## Work item
Write out exactly the lines below that run from the one containing "Give the mask of the pink" through the one containing "Machine-readable labels follow", both included, with no other lines.

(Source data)
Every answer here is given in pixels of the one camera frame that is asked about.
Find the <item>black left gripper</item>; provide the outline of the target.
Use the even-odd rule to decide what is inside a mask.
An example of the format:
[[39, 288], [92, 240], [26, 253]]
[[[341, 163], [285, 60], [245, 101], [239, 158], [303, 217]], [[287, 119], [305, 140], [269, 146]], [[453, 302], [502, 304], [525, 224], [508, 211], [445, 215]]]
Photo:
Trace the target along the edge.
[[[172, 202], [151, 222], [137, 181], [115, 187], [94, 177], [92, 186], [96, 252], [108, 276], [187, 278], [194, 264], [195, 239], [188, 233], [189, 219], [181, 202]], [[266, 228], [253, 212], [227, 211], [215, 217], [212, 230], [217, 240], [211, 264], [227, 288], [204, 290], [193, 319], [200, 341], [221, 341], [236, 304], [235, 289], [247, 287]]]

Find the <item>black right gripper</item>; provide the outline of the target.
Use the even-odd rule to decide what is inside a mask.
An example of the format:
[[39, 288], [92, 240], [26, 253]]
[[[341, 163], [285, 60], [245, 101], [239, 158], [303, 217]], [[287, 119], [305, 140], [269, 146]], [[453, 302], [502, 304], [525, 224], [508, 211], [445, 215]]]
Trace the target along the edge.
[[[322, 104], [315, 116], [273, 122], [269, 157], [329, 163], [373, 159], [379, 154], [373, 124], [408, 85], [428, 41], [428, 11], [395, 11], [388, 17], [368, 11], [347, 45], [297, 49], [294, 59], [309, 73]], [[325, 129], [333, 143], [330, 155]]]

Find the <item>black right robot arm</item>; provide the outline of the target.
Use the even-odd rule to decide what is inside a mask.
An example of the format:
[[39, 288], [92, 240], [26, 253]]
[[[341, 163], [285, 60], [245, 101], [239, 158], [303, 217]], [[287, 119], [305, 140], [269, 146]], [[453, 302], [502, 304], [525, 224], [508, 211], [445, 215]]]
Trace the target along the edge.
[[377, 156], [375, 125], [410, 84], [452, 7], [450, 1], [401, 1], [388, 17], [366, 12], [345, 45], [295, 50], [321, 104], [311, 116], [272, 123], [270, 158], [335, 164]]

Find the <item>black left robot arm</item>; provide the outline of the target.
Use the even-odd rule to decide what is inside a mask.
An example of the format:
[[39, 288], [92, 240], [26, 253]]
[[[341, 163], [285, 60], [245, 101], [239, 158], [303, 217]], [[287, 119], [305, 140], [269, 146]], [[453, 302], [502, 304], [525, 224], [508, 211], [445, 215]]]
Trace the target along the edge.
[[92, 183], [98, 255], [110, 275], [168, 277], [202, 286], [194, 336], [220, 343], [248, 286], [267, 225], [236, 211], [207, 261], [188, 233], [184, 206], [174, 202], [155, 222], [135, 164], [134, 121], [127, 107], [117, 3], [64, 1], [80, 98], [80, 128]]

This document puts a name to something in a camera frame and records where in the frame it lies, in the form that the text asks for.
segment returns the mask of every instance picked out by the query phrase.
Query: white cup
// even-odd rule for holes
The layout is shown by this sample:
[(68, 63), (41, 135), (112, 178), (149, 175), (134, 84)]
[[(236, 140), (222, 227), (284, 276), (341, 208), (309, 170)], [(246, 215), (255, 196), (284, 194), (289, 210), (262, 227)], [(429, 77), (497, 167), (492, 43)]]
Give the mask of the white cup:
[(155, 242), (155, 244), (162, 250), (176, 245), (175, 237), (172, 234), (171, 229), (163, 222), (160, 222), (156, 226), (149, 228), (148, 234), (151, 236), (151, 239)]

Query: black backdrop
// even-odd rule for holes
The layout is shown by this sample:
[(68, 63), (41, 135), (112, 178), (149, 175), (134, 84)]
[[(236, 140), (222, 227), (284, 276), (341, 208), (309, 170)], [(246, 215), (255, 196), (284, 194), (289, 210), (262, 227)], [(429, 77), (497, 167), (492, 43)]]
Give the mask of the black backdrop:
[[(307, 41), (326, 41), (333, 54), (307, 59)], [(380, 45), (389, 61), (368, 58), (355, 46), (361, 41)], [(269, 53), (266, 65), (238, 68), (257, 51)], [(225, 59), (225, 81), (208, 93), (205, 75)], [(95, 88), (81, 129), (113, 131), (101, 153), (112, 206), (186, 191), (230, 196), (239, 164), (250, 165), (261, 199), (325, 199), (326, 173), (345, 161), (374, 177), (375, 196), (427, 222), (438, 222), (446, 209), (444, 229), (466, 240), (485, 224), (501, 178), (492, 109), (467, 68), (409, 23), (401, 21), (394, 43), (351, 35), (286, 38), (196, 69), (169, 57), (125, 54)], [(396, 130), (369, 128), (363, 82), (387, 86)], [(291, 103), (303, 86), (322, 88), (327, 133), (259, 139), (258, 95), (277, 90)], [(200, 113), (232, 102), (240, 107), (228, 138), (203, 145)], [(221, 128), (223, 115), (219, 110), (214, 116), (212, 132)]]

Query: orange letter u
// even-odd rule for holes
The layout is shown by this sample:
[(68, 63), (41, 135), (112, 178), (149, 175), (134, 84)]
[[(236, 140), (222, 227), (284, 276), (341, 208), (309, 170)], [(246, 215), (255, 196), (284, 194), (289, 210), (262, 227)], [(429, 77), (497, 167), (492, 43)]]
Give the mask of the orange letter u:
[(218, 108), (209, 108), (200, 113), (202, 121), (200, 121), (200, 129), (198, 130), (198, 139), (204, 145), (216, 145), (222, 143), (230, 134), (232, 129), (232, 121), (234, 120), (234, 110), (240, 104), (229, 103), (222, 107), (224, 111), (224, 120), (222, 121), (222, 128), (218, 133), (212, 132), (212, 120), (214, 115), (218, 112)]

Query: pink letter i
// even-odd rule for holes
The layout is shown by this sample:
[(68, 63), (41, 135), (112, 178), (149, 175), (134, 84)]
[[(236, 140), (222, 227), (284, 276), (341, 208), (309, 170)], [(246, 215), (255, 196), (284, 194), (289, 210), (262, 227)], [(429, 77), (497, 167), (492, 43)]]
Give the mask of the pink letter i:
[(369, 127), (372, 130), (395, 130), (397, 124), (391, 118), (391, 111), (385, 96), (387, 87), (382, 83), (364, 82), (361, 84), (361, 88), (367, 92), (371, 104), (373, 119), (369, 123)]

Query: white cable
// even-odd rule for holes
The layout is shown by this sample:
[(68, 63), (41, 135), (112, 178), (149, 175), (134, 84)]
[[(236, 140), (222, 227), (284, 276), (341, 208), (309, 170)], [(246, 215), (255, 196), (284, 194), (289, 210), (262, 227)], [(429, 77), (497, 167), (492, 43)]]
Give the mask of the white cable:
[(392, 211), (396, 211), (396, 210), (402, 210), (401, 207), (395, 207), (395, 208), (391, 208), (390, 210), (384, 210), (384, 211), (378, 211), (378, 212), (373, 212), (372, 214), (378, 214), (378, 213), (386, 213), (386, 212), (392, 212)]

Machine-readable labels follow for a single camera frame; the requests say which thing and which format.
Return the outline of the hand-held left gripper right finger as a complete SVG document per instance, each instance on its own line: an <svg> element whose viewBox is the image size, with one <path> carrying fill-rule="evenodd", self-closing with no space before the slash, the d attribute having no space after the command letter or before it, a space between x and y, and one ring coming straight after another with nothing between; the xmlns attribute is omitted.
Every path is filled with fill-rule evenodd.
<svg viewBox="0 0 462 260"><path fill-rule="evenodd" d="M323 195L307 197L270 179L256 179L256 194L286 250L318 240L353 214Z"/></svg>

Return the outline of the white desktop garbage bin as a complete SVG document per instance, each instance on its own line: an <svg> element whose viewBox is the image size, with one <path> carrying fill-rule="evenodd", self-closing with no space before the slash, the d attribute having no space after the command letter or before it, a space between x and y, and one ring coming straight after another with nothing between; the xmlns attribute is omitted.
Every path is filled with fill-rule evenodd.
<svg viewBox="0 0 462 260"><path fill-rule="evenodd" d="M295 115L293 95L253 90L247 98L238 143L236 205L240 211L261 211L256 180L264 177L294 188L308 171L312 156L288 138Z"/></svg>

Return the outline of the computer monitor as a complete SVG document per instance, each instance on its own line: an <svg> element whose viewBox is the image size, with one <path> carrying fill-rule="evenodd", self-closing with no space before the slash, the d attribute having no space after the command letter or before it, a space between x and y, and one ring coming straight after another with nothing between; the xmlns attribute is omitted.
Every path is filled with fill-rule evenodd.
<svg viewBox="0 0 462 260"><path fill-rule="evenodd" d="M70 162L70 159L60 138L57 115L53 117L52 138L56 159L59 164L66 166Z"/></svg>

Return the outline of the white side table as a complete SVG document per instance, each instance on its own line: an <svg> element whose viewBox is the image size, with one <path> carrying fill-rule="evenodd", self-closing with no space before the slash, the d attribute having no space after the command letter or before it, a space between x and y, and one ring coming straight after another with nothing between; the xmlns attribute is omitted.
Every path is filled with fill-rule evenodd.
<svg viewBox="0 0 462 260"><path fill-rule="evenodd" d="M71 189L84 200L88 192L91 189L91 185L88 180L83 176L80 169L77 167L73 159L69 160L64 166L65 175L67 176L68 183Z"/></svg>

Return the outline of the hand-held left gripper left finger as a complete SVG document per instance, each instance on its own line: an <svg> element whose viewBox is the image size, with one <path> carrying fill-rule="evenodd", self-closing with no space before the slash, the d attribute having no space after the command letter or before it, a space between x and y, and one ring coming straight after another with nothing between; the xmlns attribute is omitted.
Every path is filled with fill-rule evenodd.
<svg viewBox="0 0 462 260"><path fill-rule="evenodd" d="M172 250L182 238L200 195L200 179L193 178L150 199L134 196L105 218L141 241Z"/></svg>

## Task output
Give the mask of the pink letter i:
[(369, 127), (372, 130), (395, 130), (397, 124), (391, 118), (391, 111), (385, 96), (387, 87), (382, 83), (364, 82), (361, 84), (361, 88), (367, 92), (371, 104), (373, 119), (369, 123)]

Query: white cable
// even-odd rule for holes
The layout is shown by this sample:
[(68, 63), (41, 135), (112, 178), (149, 175), (134, 84)]
[[(236, 140), (222, 227), (284, 276), (341, 208), (309, 170)], [(246, 215), (255, 196), (284, 194), (289, 210), (262, 227)], [(429, 77), (497, 167), (492, 43)]]
Give the mask of the white cable:
[(392, 211), (396, 211), (396, 210), (402, 210), (401, 207), (395, 207), (395, 208), (391, 208), (390, 210), (384, 210), (384, 211), (378, 211), (378, 212), (373, 212), (372, 214), (378, 214), (378, 213), (386, 213), (386, 212), (392, 212)]

Machine-readable labels follow for a single camera frame; the requests say which thing and which format.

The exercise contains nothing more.